Lines of the data that contain the word "small" are the ones to copy.

═══ The records

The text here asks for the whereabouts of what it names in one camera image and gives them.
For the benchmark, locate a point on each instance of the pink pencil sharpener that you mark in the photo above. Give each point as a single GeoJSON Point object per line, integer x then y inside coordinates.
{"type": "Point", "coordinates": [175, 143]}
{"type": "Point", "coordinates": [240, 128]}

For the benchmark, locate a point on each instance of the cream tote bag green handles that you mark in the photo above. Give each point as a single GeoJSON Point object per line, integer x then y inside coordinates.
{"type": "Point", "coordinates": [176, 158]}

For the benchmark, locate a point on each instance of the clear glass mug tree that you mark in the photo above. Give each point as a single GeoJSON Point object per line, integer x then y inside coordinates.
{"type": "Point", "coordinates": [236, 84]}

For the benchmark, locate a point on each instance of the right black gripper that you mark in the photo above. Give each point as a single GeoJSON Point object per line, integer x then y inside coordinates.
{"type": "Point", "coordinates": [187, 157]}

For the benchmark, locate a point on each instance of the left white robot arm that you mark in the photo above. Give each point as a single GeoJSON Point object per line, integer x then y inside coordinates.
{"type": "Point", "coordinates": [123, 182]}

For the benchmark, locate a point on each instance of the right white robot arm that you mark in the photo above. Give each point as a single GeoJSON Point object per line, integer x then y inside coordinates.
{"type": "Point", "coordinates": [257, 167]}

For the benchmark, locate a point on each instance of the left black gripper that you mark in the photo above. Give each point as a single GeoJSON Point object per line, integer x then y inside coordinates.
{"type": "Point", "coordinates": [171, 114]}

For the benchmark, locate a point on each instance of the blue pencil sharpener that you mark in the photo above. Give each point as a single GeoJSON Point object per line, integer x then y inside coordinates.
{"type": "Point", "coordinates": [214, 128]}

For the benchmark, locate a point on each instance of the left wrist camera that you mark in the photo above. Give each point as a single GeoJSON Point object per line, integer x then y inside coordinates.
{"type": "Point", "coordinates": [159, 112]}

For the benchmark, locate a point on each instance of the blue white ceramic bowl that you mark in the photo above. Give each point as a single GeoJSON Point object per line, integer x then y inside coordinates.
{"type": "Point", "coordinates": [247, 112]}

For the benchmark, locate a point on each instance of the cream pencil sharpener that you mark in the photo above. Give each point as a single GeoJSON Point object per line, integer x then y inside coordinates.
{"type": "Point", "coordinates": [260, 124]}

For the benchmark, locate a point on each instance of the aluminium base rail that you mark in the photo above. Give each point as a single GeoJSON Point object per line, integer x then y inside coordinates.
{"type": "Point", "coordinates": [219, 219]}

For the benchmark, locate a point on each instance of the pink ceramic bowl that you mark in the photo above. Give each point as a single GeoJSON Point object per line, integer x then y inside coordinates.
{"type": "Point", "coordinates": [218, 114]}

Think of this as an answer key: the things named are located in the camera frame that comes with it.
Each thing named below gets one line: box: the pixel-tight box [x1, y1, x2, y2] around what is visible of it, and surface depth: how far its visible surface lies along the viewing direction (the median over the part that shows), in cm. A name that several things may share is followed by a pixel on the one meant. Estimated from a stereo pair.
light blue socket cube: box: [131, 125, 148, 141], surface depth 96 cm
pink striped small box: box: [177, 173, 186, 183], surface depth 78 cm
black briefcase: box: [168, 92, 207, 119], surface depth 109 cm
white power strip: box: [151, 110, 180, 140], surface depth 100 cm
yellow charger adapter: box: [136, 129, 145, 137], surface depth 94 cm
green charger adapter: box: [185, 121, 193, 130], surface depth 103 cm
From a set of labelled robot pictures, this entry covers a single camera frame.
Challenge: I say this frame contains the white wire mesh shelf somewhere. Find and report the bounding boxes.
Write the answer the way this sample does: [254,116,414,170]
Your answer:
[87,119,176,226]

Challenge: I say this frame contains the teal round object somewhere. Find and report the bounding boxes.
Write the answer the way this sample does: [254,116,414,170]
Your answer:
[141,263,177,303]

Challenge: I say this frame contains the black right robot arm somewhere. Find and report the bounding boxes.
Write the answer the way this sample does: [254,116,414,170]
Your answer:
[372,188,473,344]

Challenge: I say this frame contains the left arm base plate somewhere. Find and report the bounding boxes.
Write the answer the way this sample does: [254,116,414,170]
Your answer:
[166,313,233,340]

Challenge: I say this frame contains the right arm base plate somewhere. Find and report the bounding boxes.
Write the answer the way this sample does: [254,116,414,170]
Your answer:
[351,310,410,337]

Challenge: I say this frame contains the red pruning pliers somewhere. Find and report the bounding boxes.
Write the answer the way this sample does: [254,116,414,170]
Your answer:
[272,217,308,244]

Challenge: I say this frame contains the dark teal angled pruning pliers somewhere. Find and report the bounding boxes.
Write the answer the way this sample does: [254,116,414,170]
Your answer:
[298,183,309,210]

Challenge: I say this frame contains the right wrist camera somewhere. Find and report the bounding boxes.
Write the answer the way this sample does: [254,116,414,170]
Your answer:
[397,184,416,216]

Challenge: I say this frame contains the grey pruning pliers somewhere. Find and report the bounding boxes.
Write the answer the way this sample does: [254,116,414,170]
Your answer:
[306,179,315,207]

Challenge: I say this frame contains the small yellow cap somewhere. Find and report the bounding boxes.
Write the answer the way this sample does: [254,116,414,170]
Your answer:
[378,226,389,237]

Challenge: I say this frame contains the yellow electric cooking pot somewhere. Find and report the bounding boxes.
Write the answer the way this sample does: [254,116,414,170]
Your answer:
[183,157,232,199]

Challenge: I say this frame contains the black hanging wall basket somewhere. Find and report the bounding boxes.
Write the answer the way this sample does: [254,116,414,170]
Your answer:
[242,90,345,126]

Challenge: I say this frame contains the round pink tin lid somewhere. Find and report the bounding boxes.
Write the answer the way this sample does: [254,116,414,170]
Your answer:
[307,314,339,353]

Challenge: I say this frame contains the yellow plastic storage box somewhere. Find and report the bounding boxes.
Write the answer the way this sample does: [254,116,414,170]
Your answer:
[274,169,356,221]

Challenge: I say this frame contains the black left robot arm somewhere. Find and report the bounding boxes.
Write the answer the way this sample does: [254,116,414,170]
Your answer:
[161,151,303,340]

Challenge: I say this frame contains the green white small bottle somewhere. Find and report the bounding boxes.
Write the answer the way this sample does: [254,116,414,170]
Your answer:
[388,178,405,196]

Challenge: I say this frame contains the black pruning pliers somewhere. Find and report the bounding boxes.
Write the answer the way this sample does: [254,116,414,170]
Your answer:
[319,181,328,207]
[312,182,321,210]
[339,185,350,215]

══════

* Output of the task *
pink striped small box: box: [177, 173, 186, 183], surface depth 78 cm
Challenge: I say this frame contains the small yellow cap somewhere. Find and report the bounding boxes.
Challenge: I say this frame contains the green white small bottle somewhere. Find and report the bounding boxes.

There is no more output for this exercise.